EZB-Politik spaltet Finanz-Fachwelt

Wirtschafts-Professoren entsetzt über Draghis Geldpolitik

Draghis Geldpolitik erhitzt die Gemüter. Viele Ökonomen kritisieren die EZB scharf. Mit der Niedrigzinspolitik werden nicht nur Sparer enteignet. Es werden auch Unternehmen finanziert, die unter normalen Zins-Umständen gar nicht überlebensfähig wären.
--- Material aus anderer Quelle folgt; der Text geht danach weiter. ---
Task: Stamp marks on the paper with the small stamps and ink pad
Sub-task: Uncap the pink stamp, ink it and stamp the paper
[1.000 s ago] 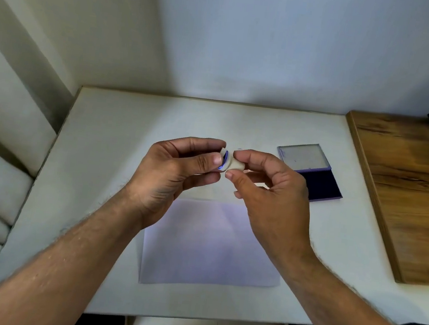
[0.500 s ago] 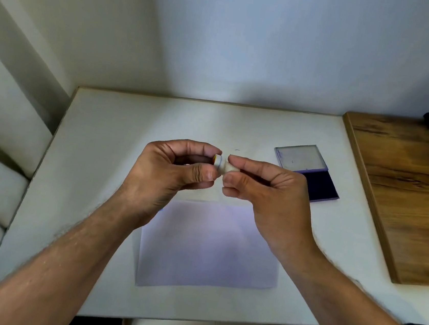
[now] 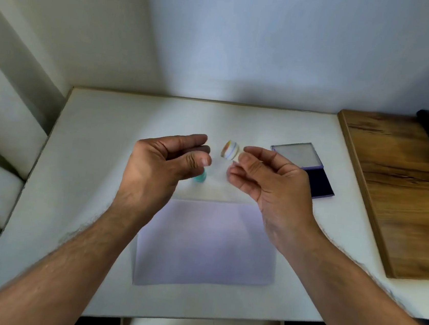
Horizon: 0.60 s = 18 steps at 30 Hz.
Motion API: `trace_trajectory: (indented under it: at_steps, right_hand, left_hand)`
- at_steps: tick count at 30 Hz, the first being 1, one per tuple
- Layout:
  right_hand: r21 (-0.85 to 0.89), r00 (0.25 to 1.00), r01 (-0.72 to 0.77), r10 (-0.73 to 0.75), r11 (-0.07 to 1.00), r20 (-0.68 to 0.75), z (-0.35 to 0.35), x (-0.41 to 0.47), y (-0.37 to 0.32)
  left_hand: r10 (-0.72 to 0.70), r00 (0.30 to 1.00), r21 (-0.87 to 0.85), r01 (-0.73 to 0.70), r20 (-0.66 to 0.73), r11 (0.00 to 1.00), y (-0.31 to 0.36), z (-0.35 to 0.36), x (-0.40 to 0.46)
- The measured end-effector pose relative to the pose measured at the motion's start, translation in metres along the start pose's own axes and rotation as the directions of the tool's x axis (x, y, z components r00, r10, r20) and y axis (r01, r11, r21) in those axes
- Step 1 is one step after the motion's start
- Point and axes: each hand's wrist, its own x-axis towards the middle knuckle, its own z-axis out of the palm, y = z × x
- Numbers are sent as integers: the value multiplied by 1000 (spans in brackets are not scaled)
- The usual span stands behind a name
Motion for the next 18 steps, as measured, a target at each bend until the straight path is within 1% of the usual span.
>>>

Der »Verband deutscher Finanzanalysten« hatte kürzlich zu einem Diskussionsforum zum Thema Geldpolitik geladen. Geladen waren renommierte deutsche Wirtschaftsprofessoren, Finanzanalysten der Banken und sonstige Ökonomie-Experten.

Wie das »Handelsblatt« berichtete, soll die Debatte äußerst lebhaft gewesen sein: Draghis Geldpolitik erhitzt die Gemüter. Viele Ökonomen kritisieren die EZB scharf. Mit der Niedrigzinspolitik werden nicht nur Sparer enteignet. Es werden auch Unternehmen finanziert, die unter normalen Zins-Umständen gar nicht überlebensfähig wären, lautet die Kritik.

Das Bemühen der EZB, die niedrige Inflation anzuheben, finden viele Experten völlig übertrieben. Sie merkten an, dass die EZB-Politik die Finanzstabilität gefährde. Viele Experten werfen der EZB vor, in Wirklichkeit nur den Interessen hochverschuldeter Euro-Staaten zu dienen. In die Kritik gerieten auch die Anleihekäufe. Sie würden nur der Finanzierung von verschuldeten Staaten dienen. Solche Maßnahmen würden den Reformbedarf dieser Staaten verdecken. Ein Professor warf der EZB sogar Allmachtsfantasien vor.